=== Section Start ===

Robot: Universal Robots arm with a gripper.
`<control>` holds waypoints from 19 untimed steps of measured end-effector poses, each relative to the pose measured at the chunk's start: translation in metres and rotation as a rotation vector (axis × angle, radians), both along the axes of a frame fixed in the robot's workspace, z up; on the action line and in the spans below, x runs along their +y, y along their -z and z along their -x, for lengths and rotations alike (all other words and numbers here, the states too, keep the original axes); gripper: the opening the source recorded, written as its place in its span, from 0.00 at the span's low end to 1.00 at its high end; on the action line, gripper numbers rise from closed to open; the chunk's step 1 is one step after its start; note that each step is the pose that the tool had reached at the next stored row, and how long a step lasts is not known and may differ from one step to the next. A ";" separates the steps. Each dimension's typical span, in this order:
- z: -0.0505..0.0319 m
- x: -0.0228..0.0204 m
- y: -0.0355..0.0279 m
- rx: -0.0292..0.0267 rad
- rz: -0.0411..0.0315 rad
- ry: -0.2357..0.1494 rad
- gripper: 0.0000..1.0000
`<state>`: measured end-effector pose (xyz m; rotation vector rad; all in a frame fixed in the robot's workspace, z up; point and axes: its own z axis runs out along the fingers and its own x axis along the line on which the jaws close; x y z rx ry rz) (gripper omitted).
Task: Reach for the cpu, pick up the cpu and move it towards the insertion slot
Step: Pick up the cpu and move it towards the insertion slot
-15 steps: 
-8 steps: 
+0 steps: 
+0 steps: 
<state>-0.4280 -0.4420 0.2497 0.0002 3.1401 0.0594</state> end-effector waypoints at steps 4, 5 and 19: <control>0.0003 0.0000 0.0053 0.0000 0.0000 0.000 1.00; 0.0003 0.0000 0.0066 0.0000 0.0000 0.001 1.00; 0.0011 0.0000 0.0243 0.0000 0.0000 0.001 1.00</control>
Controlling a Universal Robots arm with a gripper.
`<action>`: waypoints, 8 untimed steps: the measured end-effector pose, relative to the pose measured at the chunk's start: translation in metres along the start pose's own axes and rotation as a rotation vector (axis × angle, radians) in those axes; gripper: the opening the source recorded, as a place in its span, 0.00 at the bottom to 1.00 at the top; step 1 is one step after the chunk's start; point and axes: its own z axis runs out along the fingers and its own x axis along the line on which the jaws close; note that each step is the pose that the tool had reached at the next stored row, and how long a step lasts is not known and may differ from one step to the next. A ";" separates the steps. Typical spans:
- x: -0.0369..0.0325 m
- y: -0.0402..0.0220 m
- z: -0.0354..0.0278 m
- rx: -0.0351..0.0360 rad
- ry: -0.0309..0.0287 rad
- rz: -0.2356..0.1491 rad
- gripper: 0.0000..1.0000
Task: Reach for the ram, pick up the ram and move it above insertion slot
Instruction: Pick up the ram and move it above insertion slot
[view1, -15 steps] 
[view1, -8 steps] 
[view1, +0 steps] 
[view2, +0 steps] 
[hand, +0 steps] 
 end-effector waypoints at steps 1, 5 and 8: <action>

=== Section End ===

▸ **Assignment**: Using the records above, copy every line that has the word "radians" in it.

▸ **Reply**:
`<control>` holds waypoints from 19 untimed steps of measured end-effector poses, each relative to the pose measured at the chunk's start: translation in metres and rotation as a rotation vector (axis × angle, radians), both along the axes of a frame fixed in the robot's workspace, z up; on the action line and in the spans below, x runs along their +y, y along their -z and z along their -x, for lengths and rotations alike (all other words and numbers here, the states too, keep the original axes); gripper: the opening the source recorded, written as its place in its span, from 0.00 at the span's low end to 1.00 at its high end; on the action line, gripper numbers rise from closed to open; the chunk's step 1 is one step after its start; note that each step is the pose that the tool had reached at the next stored row, and how long a step lasts is not known and may differ from one step to the next. A ";" separates the steps. Each dimension's typical span, in this order:
`<action>`: waypoints, 8 untimed steps: the measured end-effector pose, relative to the pose measured at the chunk's start: translation in metres along the start pose's own axes and rotation as a rotation vector (axis × angle, radians) in those axes; gripper: the opening the source recorded, as a place in its span, 0.00 at the bottom to 1.00 at the top; step 1 is one step after the chunk's start; point and axes: its own z axis runs out along the fingers and its own x axis along the line on which the jaws close; note that each step is the pose that the tool had reached at the next stored row, and how long a step lasts is not known and may differ from one step to the next. A ";" separates the steps. Typical spans:

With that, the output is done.